Dress for Success Tulsa, DRS Visual Services partner to help mutual clients succeed
TULSA, Okla. – Dress for Success Tulsa and Visual Services are helping clients of both organizations, Yessica Romero from Broken Arrow and Marilyn Harris from Tulsa, get nine months of on-the-job experience and paychecks.
Romero and Harris started work on January 29.
Their job duties include stocking clothing in the boutique, helping clients make selections, setting up lunches for “Beyond the Suit” employment training and handling other assignments.
Dress for Success is an international not-for-profit that provides professional clothing, employment training and a support network to help women achieve employment and independence.
As one of only two Dress for Success offices in Oklahoma, the Tulsa affiliate serves jobseekers from Bartlesville to Okmulgee.
Employment is also the primary focus for Visual Services, a division of the Oklahoma Department of Rehabilitation Services, which offers a range of services that helps Oklahomans with visual disabilities go to work.
VS provided career planning and employment services for 1,196 jobseekers who are blind or visually impaired in 2017. Former clients who became employed earned an average of $23,078 per year and paid $3,462 in average annual taxes.
The hours Romero and Harris work enabled Dress for Success Tulsa to open the boutique on Saturday mornings by appointment to accommodate clients’ work schedules.
“Yessica and Marilyn have been a blessing -- a vital addition to our organization,” Katherine Skorvaga, Dress for Success board president, said. “They are paid by DRS, so it’s nice when the community steps in and gives us the ability to help every woman that needs our help.”
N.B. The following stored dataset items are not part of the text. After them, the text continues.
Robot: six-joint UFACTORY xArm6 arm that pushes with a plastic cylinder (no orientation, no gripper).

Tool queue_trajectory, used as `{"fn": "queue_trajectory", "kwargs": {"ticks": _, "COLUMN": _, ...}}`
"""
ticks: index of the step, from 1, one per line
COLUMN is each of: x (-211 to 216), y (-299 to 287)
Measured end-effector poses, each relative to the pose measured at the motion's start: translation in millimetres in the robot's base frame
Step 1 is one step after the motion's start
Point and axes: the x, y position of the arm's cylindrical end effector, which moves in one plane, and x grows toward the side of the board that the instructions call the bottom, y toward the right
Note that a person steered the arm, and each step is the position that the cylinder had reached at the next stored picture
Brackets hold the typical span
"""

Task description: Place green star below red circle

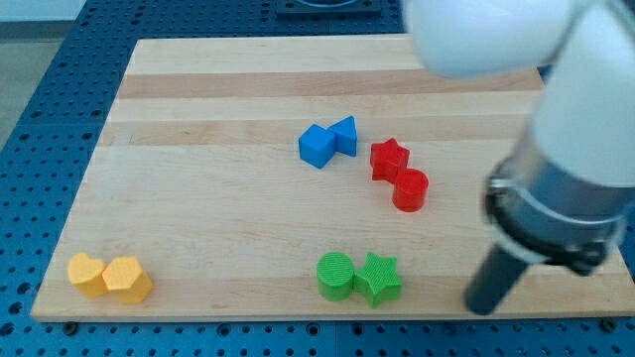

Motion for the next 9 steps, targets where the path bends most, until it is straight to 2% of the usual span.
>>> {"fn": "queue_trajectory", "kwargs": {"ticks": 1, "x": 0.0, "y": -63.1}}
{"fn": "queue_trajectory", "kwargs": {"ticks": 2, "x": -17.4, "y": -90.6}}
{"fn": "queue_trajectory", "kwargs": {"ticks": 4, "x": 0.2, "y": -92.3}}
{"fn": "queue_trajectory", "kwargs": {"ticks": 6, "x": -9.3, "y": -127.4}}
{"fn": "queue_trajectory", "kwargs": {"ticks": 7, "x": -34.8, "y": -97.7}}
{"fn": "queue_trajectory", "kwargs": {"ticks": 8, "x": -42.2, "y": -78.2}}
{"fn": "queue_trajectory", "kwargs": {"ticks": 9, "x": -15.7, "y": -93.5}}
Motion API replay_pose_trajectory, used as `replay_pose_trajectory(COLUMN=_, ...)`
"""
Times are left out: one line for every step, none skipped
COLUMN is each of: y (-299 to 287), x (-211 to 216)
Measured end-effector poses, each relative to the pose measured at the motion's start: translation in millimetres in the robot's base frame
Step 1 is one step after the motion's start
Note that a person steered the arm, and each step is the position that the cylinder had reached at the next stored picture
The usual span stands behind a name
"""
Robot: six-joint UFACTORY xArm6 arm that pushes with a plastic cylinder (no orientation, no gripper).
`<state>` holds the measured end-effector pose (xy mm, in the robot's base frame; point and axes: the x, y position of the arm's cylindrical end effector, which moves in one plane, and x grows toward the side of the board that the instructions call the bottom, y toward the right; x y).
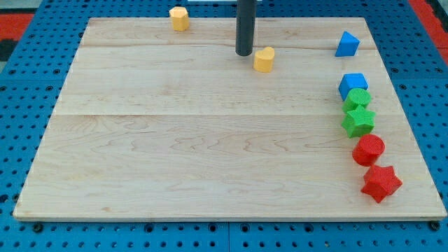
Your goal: Push the yellow heart towards the right side of the board
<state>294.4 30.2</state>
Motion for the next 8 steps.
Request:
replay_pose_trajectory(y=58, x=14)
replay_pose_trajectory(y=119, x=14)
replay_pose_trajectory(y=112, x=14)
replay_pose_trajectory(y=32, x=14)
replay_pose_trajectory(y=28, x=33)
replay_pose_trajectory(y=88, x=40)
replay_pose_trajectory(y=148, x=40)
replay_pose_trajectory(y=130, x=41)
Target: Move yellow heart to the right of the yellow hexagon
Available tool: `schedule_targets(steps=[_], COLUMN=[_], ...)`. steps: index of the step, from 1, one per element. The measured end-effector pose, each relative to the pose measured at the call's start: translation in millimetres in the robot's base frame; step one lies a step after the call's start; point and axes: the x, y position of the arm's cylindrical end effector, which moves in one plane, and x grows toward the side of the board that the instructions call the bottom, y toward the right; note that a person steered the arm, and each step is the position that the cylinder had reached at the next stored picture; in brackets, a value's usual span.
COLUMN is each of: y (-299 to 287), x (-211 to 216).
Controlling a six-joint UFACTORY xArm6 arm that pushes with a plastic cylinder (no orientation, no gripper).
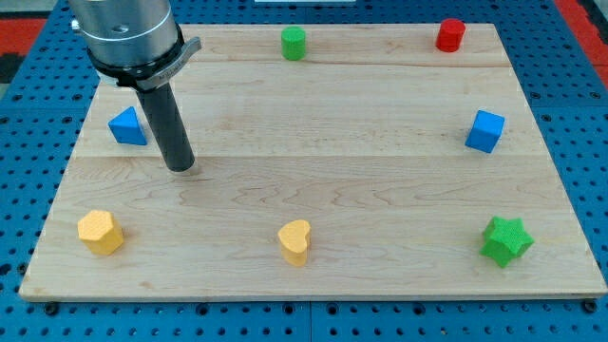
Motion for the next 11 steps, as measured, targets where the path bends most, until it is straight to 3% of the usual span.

Before they went to work there, Romero and Harris both chose professional clothing in the non-profit’s boutique.
“The ladies who come to Dress for Success Tulsa get two interview outfits, including the clothes, shoes, underwear, jewelry, hose, handbags – whatever they need,” Skorvaga explained. “Then they get three more outfits once they get the job, so they end up with a week’s worth of clothes to get them started on their way.”
Simone C. Jones, Visual Services vocational rehabilitation specialist, funds the training and guides and counsels Romero and Harris in preparation for permanent, successful employment.
Romero and Harris attended Visual Services’ Training Adults Program (TAP) which helps people adjust successfully to vision loss and regain independence and the ability to handle daily living tasks.
Harris also attended Visual Services’ Adult Blind Living Evaluation (ABLE) training which develops adaptive skills, confidence and more independence through training on self-advocacy, communication, use of remaining vision, personal and home management, kitchen safety and mobility.
Both women completed Dress for Success Tulsa’s week-long “Beyond the Suit” employment training designed to build confidence and help students strengthen their job search and interview skills.
“The greatest service I learned through Visual Services is to use the cane because I love high heels, but I stopped wearing them,” Romero said enthusiastically. “Now with the cane, I wear my heels because I know where my next step is because the cane tells me.”
“The cane takes the limits off,” Harris agreed.
Originally from El Salvador, Romero is married and has two children, ages seven and 10 years. Her son Jaden, the youngest, also has a vision impairment.
“I was born with vision problems so I never went to school because it’s hard in my country,” she said. “Teachers didn’t want a blind girl in their class, so I never went to school until we moved to Houston when I was eleven.”
“To be honest, I think I’ve been hiding behind the excuse of being blind,” Romero said. “I got involved with the National Federation of the Blind and Visual Services, I discovered that blind is just who I am. … I should embrace myself.”
“I want Jaden to know he can achieve his dreams -- that he can start now instead of waiting 36 years,” Romero said. “I’ve always wanted to go to college and I’m going to.”
Harris, who has glaucoma which damages the optic nerve, was a stay at home mom with five children, now ages 33 to 48.
“It was tough because when my husband passed, there were just a lot of things I didn’t know how to do because I had not been out there and been exposed to a lot of things,” Harris said. “Especially with sight issues, you do make a lot of excuses … but when I came here, I found out I do have some worth.
“I can still go out there in the work force and have a regular life. That’s all I wanted. Nothing extraordinary.
“Dress for Success Tulsa is bringing me out of myself,” Harris added. “It’s good, and I just thank them for giving me the opportunity.”
The current Dress for Success CEO Joi Gordon lived in Oklahoma and attended Bishop Kelley High School in Tulsa and OU Law School before returning to her home state of New York.
“We have more than 168 affiliates in 28 counties,” Skorvaga said. “Joi Gordon’s mom still comes in and volunteers on some Fridays.”
“I came here to Tulsa from Chicago totally lost,” Harris said. “Now I’m finding myself, and I love what I’m seeing. I’m loving all the programs Dress for Success Tulsa has to offer and Visual Services. I could not have done it without them. So both of these organizations are absolute great organizations just to be a part of – that comes from my heart.”